REQUIRED WORK:
When you reach the line containing "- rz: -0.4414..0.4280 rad" in the data below, reproduce it and every line that follows, exactly and without additions.

Data records:
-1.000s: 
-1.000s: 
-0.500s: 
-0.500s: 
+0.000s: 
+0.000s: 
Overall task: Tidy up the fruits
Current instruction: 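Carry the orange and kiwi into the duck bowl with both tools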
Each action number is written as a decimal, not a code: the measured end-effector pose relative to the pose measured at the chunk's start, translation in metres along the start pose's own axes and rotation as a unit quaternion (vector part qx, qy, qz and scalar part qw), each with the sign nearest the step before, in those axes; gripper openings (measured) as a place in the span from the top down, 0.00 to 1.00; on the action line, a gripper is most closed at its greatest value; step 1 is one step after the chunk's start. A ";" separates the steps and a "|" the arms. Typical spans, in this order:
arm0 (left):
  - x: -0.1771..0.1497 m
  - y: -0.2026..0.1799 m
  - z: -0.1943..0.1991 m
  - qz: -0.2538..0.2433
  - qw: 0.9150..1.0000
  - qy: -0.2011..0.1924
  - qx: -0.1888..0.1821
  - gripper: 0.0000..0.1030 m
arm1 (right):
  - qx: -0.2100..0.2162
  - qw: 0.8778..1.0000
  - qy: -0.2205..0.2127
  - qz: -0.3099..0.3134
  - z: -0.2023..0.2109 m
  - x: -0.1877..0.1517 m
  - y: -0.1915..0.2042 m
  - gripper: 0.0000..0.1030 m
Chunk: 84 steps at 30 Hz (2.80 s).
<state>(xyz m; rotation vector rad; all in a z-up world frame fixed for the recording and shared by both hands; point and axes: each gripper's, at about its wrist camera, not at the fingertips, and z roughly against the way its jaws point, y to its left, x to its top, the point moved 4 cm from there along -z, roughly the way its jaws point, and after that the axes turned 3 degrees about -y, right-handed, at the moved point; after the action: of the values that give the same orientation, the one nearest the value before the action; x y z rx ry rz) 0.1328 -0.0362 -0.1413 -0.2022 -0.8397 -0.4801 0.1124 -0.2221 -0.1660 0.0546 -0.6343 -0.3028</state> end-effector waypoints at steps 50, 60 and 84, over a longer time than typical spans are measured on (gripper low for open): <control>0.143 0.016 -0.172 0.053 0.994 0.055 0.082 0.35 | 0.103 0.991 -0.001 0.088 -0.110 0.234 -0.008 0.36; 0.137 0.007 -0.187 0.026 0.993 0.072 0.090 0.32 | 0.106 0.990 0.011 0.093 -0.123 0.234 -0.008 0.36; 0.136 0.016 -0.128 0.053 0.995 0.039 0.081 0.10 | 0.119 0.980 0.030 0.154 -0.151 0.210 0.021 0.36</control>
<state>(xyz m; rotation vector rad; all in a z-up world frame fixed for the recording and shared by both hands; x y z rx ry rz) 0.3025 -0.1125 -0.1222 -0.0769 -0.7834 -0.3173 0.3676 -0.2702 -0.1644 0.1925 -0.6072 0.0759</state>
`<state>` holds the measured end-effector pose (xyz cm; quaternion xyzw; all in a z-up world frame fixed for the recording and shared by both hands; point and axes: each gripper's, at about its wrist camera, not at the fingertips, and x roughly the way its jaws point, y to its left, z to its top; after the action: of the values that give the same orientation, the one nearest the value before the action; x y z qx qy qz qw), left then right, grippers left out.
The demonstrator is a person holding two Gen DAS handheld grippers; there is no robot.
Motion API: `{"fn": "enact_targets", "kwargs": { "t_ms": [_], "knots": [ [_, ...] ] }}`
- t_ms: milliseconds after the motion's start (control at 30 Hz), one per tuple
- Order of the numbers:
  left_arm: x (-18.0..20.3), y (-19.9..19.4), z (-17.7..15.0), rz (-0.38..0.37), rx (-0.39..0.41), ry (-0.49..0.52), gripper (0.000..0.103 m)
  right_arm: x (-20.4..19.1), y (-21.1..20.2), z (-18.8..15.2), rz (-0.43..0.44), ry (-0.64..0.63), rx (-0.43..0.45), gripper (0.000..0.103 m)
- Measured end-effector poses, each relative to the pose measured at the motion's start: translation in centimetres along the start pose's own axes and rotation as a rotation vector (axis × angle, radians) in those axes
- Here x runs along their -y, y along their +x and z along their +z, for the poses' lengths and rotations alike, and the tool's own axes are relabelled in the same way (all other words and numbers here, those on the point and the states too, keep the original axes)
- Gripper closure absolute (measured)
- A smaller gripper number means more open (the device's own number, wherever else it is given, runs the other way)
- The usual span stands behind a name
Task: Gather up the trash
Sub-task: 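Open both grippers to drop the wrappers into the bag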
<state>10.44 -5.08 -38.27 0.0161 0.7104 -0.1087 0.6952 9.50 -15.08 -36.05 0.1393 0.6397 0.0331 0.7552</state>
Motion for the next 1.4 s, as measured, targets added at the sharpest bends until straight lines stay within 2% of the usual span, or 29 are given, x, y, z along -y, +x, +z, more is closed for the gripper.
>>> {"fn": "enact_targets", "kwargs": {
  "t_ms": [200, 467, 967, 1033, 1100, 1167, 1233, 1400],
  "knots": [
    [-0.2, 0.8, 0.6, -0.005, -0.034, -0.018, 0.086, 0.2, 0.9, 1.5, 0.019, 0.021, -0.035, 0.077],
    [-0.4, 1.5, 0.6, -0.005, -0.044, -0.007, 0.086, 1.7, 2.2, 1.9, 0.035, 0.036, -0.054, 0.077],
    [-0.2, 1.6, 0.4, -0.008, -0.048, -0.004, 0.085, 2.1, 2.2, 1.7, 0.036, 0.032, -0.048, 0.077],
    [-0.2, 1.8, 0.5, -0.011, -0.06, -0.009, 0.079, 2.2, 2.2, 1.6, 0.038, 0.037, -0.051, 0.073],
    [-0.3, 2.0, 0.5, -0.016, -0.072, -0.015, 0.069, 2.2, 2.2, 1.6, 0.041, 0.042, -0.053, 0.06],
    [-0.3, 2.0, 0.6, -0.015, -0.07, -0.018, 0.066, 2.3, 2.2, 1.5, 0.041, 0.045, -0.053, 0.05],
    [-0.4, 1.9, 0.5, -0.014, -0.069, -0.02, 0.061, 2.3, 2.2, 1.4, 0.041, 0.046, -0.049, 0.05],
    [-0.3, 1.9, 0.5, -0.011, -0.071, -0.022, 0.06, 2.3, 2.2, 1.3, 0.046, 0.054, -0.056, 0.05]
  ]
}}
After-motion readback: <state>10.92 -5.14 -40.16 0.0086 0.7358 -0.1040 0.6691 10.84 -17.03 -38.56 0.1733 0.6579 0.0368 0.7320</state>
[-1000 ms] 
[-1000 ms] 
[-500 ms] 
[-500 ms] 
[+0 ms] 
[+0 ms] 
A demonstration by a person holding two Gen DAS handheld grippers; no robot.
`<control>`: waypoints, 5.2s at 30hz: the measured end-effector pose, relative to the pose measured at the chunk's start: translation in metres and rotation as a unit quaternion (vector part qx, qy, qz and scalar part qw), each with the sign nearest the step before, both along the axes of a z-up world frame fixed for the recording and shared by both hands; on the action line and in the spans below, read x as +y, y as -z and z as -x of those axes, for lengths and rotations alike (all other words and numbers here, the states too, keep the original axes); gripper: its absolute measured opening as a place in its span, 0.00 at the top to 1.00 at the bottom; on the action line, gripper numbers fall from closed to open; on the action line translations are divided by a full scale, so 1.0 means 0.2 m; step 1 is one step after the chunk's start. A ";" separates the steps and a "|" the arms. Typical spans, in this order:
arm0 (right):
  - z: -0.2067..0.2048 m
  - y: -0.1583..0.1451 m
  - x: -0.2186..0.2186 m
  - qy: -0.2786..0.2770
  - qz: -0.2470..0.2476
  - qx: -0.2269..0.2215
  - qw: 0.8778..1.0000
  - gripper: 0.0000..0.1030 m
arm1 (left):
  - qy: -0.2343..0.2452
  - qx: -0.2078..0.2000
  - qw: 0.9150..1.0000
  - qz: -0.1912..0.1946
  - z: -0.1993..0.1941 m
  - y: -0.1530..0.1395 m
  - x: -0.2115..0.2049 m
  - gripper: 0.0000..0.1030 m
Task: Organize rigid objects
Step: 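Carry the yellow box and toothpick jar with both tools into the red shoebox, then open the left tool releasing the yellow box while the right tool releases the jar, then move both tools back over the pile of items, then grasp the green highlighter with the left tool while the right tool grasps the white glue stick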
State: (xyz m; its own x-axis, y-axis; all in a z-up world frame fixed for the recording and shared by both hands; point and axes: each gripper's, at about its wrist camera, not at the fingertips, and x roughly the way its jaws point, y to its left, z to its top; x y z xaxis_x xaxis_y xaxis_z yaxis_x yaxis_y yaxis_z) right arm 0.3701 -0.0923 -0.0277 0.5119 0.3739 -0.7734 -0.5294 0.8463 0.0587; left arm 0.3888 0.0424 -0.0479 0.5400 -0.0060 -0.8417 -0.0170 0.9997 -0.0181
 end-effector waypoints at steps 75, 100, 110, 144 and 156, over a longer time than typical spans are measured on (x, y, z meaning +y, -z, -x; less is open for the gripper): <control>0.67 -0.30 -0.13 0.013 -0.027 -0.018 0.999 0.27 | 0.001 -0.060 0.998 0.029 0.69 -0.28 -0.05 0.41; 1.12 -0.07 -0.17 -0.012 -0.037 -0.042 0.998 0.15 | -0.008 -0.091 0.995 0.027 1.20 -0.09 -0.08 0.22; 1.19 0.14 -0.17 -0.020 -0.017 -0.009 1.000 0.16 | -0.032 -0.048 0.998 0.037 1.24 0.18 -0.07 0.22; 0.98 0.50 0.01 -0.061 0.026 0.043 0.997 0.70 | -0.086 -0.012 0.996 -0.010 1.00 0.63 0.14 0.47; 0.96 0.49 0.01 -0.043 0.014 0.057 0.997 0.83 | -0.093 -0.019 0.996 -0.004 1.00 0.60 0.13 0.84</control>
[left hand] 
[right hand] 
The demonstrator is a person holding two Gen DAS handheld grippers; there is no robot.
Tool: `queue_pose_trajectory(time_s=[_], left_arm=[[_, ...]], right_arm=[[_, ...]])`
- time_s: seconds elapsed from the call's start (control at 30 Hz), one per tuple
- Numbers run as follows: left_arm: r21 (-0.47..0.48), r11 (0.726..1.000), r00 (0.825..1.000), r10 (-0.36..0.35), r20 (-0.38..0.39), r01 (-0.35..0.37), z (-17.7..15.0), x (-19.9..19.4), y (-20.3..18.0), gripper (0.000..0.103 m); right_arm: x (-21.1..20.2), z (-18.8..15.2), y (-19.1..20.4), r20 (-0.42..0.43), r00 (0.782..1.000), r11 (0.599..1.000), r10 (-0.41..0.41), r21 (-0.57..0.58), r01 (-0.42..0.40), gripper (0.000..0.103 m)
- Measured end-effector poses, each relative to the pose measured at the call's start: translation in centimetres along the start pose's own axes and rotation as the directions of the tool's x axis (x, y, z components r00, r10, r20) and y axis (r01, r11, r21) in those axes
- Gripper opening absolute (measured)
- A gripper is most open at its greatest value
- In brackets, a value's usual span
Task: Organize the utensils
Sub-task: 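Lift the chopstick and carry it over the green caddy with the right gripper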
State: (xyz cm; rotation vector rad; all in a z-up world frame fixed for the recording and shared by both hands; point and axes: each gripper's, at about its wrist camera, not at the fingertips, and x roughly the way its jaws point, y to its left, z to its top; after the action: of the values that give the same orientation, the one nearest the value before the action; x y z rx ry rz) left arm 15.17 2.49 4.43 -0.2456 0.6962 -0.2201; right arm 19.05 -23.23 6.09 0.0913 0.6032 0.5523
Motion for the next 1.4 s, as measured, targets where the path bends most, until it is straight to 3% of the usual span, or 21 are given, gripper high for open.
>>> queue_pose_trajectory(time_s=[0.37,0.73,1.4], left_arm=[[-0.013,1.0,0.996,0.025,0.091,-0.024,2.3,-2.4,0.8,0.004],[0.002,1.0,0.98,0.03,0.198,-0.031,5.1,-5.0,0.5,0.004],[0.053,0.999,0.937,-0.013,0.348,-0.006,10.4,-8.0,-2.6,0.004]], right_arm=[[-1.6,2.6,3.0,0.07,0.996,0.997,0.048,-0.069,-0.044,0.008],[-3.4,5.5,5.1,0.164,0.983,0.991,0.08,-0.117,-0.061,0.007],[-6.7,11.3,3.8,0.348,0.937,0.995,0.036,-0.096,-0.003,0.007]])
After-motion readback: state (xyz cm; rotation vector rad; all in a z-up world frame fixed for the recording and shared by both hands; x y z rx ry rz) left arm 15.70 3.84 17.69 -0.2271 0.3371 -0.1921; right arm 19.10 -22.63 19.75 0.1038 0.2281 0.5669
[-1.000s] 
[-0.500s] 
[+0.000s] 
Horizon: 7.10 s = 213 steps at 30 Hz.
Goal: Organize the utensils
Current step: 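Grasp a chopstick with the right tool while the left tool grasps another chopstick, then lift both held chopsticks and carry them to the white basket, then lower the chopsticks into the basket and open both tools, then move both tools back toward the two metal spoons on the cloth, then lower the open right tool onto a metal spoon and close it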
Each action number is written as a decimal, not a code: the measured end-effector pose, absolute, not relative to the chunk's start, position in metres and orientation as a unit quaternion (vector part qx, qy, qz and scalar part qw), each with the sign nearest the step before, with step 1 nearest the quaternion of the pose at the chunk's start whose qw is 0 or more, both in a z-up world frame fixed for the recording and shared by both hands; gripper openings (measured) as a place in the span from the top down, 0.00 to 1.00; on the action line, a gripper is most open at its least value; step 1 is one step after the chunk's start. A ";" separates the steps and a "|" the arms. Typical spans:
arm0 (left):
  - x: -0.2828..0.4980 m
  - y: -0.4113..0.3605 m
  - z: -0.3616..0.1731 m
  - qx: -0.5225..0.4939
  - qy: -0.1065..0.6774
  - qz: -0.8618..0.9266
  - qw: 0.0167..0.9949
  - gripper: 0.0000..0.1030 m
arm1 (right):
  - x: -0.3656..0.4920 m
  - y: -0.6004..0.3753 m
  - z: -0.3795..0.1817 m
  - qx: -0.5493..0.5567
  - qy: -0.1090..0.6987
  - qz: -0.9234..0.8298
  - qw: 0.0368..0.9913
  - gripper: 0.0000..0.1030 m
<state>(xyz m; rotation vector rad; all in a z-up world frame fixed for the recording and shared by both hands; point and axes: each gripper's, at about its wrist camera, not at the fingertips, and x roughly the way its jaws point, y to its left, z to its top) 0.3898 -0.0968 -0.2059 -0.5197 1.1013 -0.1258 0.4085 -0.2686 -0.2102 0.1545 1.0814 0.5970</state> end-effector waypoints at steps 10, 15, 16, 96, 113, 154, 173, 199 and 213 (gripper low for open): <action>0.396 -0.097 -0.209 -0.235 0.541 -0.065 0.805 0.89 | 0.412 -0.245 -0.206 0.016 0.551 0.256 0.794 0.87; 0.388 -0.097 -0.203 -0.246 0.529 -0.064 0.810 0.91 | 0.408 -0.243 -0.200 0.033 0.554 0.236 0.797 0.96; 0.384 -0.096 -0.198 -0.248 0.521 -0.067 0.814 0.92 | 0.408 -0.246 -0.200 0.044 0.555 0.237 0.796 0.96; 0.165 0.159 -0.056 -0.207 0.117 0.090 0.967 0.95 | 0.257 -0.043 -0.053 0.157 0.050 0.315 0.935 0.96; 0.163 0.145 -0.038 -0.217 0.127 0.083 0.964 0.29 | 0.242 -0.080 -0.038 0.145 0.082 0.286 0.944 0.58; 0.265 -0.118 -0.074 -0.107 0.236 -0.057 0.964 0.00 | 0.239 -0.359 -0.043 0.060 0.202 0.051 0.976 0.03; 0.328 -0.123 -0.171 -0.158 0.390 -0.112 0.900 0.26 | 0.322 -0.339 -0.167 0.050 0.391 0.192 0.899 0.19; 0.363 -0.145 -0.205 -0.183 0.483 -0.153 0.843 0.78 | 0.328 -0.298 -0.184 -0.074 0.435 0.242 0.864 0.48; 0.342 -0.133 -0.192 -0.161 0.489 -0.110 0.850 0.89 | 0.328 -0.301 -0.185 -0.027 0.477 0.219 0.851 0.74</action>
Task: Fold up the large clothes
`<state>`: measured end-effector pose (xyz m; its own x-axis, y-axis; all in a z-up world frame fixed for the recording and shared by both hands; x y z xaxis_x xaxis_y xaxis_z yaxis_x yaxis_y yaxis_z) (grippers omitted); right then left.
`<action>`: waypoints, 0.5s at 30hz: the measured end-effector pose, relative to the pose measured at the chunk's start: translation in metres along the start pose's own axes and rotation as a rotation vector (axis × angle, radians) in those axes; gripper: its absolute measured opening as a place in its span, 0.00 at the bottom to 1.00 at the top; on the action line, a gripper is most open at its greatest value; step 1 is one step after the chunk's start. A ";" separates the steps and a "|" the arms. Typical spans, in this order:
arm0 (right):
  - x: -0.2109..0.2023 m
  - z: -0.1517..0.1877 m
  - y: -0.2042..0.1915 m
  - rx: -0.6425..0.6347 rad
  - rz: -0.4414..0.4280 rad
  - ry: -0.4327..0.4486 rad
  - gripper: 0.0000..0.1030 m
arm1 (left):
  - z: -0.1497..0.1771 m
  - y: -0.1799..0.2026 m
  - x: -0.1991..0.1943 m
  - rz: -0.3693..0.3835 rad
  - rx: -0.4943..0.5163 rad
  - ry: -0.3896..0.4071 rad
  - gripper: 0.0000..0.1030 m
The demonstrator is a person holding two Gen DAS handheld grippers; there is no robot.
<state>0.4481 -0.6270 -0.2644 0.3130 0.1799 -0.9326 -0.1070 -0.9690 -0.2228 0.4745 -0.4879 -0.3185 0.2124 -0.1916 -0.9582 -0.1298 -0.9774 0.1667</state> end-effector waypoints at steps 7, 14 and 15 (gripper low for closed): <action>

RESULT BELOW:
  - rz: -0.4414..0.4280 rad
  - ry: -0.4327..0.4486 rad
  - gripper: 0.0000..0.1030 m
arm1 (left):
  - z: -0.1497..0.1771 m
  - y: -0.1799..0.2026 m
  - x: -0.1991..0.1943 m
  - rz: -0.3693..0.3835 rad
  - rx: -0.4943..0.5163 rad
  - ry: -0.3896..0.4071 rad
  - gripper: 0.0000..0.1030 m
The demonstrator is a person holding two Gen DAS handheld grippers; there is no robot.
<state>0.4481 -0.6270 -0.2644 0.3130 0.1799 -0.9326 -0.1070 -0.9690 -0.2228 0.4745 -0.4879 -0.3185 0.2124 -0.1916 -0.9582 -0.1298 -0.9774 0.1667</state> end-effector waypoints at steps 7, 14 and 15 (gripper low for closed): <action>

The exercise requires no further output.